STORED DATA:
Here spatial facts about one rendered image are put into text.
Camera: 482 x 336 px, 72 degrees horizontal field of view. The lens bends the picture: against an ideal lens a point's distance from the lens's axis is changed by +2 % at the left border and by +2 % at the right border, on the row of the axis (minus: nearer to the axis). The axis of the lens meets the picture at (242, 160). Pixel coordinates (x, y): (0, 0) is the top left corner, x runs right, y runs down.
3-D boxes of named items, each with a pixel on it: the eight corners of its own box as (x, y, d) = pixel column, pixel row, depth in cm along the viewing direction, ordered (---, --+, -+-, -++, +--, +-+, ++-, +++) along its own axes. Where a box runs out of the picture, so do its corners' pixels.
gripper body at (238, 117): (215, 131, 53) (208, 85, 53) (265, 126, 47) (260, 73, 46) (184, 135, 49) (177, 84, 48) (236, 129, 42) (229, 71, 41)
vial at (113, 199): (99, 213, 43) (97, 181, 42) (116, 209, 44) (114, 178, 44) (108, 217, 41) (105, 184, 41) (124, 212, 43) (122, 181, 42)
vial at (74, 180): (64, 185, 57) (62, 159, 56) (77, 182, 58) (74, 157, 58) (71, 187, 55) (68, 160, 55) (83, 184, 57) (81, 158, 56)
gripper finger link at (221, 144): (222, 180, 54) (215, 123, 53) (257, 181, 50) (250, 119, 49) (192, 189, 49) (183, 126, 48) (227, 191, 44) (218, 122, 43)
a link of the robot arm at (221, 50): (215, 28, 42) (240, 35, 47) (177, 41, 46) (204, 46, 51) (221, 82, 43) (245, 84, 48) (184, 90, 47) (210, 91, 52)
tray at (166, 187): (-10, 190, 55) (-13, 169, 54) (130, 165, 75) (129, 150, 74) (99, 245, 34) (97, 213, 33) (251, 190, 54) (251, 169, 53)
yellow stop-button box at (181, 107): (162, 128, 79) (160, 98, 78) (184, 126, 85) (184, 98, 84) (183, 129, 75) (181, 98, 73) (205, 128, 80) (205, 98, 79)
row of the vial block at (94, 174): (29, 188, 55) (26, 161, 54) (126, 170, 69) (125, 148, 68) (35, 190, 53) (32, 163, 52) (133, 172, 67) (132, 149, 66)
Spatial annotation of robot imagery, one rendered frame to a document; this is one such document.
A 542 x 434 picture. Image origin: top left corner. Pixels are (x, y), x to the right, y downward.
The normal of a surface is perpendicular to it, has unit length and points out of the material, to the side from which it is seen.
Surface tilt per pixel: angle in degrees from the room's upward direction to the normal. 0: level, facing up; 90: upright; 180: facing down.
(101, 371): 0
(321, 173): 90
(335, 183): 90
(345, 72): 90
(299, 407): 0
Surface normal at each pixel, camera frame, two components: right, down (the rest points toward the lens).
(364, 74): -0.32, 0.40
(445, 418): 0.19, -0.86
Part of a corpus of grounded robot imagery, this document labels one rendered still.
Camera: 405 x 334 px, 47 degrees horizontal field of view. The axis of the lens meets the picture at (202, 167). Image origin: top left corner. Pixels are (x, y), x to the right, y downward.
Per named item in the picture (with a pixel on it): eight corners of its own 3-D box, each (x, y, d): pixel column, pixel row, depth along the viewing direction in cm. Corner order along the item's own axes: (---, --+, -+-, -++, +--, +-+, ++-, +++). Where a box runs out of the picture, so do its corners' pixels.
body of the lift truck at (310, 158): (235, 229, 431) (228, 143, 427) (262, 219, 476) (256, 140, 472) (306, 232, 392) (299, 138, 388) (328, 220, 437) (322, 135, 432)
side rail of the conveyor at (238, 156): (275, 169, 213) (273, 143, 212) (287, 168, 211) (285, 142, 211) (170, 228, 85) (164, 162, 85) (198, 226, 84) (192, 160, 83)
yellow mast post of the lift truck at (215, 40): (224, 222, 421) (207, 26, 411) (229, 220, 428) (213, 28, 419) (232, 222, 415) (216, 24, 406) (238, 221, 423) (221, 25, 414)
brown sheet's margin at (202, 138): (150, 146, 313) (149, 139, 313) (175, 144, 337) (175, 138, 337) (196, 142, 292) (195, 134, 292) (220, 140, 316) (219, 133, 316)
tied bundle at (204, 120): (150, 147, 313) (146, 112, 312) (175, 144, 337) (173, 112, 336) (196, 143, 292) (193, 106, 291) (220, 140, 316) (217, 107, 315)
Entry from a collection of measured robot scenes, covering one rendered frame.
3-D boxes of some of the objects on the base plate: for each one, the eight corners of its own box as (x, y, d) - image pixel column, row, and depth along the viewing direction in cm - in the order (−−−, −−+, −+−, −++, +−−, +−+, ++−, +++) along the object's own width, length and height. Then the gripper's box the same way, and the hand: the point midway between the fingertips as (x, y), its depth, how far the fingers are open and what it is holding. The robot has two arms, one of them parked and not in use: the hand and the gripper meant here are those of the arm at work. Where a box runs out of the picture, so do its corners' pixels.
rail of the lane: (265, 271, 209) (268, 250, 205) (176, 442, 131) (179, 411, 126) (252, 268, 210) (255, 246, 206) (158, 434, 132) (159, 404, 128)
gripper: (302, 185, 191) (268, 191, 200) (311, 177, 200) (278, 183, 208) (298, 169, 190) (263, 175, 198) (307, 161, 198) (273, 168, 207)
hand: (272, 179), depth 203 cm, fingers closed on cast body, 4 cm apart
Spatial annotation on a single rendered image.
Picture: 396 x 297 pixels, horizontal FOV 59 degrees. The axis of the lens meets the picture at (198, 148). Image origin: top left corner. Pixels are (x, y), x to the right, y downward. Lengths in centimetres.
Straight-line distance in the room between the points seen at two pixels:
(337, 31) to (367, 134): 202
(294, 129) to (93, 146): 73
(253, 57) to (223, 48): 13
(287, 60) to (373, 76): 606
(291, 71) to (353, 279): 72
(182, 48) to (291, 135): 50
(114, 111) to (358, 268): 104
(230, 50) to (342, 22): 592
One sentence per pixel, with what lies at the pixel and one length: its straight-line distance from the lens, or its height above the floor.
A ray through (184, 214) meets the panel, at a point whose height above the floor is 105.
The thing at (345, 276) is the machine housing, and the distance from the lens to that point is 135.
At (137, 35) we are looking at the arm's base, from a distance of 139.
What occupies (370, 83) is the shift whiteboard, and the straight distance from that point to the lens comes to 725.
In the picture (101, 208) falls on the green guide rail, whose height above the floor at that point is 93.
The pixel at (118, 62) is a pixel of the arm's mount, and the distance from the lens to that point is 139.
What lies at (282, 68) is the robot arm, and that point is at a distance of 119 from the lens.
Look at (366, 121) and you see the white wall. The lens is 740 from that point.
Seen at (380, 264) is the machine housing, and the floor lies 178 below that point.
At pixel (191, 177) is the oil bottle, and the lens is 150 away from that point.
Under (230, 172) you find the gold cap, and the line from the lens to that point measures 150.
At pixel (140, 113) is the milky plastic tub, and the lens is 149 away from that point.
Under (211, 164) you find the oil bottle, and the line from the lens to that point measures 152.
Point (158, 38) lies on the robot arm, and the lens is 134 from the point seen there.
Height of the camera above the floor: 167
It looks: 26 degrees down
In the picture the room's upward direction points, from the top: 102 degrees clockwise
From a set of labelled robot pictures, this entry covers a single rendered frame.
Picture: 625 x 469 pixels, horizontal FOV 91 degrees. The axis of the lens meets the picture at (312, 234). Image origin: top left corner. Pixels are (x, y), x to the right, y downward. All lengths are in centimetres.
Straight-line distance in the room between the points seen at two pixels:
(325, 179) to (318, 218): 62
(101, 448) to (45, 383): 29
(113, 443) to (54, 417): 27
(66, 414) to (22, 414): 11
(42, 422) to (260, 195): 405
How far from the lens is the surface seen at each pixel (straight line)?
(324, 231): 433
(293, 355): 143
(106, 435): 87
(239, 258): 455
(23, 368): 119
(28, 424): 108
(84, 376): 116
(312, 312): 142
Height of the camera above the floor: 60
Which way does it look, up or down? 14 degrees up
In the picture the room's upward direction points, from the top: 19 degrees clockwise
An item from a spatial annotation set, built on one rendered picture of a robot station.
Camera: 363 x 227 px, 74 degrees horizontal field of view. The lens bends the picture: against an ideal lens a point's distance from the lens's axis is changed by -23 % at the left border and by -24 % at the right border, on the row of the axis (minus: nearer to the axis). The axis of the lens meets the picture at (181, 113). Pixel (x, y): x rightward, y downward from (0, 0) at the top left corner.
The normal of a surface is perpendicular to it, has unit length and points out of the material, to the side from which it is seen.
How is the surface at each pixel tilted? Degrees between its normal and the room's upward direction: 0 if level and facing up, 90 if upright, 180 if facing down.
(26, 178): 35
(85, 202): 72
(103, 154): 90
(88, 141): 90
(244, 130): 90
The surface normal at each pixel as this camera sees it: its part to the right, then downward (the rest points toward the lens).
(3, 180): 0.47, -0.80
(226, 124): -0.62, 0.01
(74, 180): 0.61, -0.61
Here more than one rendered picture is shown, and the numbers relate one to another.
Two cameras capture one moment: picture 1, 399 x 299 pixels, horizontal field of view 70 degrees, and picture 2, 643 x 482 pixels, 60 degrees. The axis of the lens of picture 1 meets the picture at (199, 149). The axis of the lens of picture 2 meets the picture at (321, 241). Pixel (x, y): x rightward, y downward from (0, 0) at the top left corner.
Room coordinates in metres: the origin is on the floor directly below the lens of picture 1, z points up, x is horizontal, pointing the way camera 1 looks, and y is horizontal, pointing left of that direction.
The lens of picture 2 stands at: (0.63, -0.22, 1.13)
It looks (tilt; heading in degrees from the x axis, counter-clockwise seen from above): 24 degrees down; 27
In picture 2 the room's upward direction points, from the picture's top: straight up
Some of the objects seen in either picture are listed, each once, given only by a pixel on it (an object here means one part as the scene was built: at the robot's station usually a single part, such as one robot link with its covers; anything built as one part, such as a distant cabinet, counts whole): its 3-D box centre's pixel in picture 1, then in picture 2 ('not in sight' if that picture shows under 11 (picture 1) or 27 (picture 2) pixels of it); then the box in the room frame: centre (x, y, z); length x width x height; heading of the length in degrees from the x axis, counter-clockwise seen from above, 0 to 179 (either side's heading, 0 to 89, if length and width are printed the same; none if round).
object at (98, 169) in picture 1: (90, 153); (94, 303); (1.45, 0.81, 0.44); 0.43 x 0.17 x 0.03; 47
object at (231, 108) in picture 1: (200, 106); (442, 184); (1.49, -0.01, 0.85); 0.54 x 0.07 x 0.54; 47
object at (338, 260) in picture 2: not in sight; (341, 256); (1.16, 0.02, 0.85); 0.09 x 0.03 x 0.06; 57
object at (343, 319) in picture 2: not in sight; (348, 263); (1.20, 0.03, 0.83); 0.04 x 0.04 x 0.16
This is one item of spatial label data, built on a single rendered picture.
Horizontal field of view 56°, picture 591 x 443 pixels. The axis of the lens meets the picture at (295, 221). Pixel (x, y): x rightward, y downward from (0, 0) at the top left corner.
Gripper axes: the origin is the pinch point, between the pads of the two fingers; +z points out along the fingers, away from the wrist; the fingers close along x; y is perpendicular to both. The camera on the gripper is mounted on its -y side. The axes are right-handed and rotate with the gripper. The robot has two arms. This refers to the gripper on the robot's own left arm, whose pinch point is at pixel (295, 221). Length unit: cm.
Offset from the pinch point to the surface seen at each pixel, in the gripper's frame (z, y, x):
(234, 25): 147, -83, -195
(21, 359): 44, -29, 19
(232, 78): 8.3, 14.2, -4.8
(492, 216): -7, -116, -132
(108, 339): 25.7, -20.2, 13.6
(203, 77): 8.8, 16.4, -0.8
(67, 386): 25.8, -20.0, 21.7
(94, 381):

WHAT YOU HAVE TO DO: List the lines of the entries that include "nearer".

ANSWER SPACE:
Camera: 482 x 336 px, 72 degrees horizontal field of view. The lens bends the picture: against an ideal lens a point's distance from the lens's axis is changed by +2 % at the left border and by +2 % at the right border, on the row of the axis (minus: nearer to the axis). The axis of the lens meets the picture at (242, 160). Pixel coordinates (x, y): (0, 0) is the top left corner, x runs right, y runs down.
Camera: 363 x 227 px, 74 degrees horizontal field of view. The lens bends the picture: against an ideal lens a point's distance from the lens's axis is changed by -23 % at the left border and by -24 % at the right border, on the row of the axis (minus: nearer to the axis). The axis of the lens meets the picture at (181, 113). Pixel (x, y): x rightward, y downward from (0, 0) at the top left corner.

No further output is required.